## WORK TASK
Transcribe the whole listing exactly.

## MATERIAL FOR THIS EXERCISE
________________

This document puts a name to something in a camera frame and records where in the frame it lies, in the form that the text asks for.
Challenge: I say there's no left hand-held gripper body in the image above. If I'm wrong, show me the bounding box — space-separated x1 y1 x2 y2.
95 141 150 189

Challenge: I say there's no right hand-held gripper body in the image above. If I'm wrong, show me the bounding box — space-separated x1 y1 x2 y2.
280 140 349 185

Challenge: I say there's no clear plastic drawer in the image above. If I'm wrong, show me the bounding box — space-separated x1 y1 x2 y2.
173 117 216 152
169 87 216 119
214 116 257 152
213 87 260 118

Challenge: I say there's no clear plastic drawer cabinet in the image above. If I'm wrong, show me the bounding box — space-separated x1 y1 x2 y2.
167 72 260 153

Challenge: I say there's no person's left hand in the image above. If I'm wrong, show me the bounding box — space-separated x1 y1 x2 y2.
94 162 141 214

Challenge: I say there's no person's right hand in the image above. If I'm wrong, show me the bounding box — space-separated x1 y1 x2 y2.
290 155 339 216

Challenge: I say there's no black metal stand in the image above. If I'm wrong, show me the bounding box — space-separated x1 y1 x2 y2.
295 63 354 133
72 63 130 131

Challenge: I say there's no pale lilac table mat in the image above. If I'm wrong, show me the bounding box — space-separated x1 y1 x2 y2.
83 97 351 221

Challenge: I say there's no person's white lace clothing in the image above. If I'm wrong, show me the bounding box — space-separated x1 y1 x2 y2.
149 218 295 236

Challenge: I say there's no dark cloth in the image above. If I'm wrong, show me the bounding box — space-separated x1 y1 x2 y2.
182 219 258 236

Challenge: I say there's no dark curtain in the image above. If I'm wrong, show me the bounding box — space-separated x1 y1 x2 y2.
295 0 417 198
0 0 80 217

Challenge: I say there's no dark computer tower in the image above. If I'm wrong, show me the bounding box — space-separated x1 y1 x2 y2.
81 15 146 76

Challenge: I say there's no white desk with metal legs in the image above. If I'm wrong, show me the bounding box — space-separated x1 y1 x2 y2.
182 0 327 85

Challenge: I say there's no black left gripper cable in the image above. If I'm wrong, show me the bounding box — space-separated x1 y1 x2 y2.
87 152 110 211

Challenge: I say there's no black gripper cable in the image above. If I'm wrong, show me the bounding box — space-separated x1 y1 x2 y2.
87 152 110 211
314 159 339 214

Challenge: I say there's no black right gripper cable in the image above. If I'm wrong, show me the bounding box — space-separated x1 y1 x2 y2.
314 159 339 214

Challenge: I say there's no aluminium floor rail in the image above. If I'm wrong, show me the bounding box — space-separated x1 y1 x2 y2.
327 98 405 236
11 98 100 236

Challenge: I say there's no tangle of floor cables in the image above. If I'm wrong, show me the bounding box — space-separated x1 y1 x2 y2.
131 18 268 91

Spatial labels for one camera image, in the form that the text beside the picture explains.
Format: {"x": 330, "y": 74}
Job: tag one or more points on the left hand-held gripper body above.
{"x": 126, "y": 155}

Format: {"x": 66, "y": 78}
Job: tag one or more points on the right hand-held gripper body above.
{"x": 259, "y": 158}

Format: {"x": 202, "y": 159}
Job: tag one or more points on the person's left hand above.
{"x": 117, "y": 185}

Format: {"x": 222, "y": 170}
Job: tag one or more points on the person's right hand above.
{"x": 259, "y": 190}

________________

## EXERCISE SOLUTION
This document puts a name to something in a camera frame and records where in the frame it lies, in the form that the text asks for.
Challenge: I say there's no left hand-held gripper body in the image above. If I'm wrong, show me the bounding box — space-separated x1 y1 x2 y2.
95 141 150 189

Challenge: I say there's no right hand-held gripper body in the image above. If I'm wrong, show me the bounding box — space-separated x1 y1 x2 y2.
280 140 349 185

Challenge: I say there's no clear plastic drawer in the image above. If I'm wrong, show me the bounding box — space-separated x1 y1 x2 y2.
173 117 216 152
169 87 216 119
214 116 257 152
213 87 260 118

Challenge: I say there's no clear plastic drawer cabinet in the image above. If I'm wrong, show me the bounding box — space-separated x1 y1 x2 y2.
167 72 260 153

Challenge: I say there's no person's left hand in the image above. If I'm wrong, show me the bounding box — space-separated x1 y1 x2 y2.
94 162 141 214

Challenge: I say there's no person's right hand in the image above. If I'm wrong, show me the bounding box — space-separated x1 y1 x2 y2.
290 155 339 216

Challenge: I say there's no black metal stand in the image above. If I'm wrong, show me the bounding box — space-separated x1 y1 x2 y2.
295 63 354 133
72 63 130 131

Challenge: I say there's no pale lilac table mat in the image above. If I'm wrong, show me the bounding box — space-separated x1 y1 x2 y2.
83 97 351 221

Challenge: I say there's no person's white lace clothing in the image above. If I'm wrong, show me the bounding box — space-separated x1 y1 x2 y2.
149 218 295 236

Challenge: I say there's no dark cloth in the image above. If I'm wrong, show me the bounding box — space-separated x1 y1 x2 y2.
182 219 258 236

Challenge: I say there's no dark curtain in the image above. If I'm wrong, show me the bounding box — space-separated x1 y1 x2 y2.
295 0 417 198
0 0 80 217

Challenge: I say there's no dark computer tower in the image above. If I'm wrong, show me the bounding box — space-separated x1 y1 x2 y2.
81 15 146 76

Challenge: I say there's no white desk with metal legs in the image above. If I'm wrong, show me the bounding box — space-separated x1 y1 x2 y2.
182 0 327 85

Challenge: I say there's no black left gripper cable in the image above. If I'm wrong, show me the bounding box — space-separated x1 y1 x2 y2.
87 152 110 211

Challenge: I say there's no black gripper cable in the image above. If I'm wrong, show me the bounding box — space-separated x1 y1 x2 y2.
87 152 110 211
314 159 339 214

Challenge: I say there's no black right gripper cable in the image above. If I'm wrong, show me the bounding box — space-separated x1 y1 x2 y2.
314 159 339 214

Challenge: I say there's no aluminium floor rail in the image above. If I'm wrong, show me the bounding box — space-separated x1 y1 x2 y2.
327 98 405 236
11 98 100 236

Challenge: I say there's no tangle of floor cables in the image above. If I'm wrong, show me the bounding box — space-separated x1 y1 x2 y2.
131 18 268 91

Spatial labels for one camera image, in the form that the text beside the picture explains.
Format: {"x": 330, "y": 74}
Job: tag one or more points on the left hand-held gripper body above.
{"x": 126, "y": 155}

Format: {"x": 66, "y": 78}
Job: tag one or more points on the right hand-held gripper body above.
{"x": 259, "y": 158}

Format: {"x": 202, "y": 159}
Job: tag one or more points on the person's left hand above.
{"x": 117, "y": 185}

Format: {"x": 222, "y": 170}
Job: tag one or more points on the person's right hand above.
{"x": 259, "y": 190}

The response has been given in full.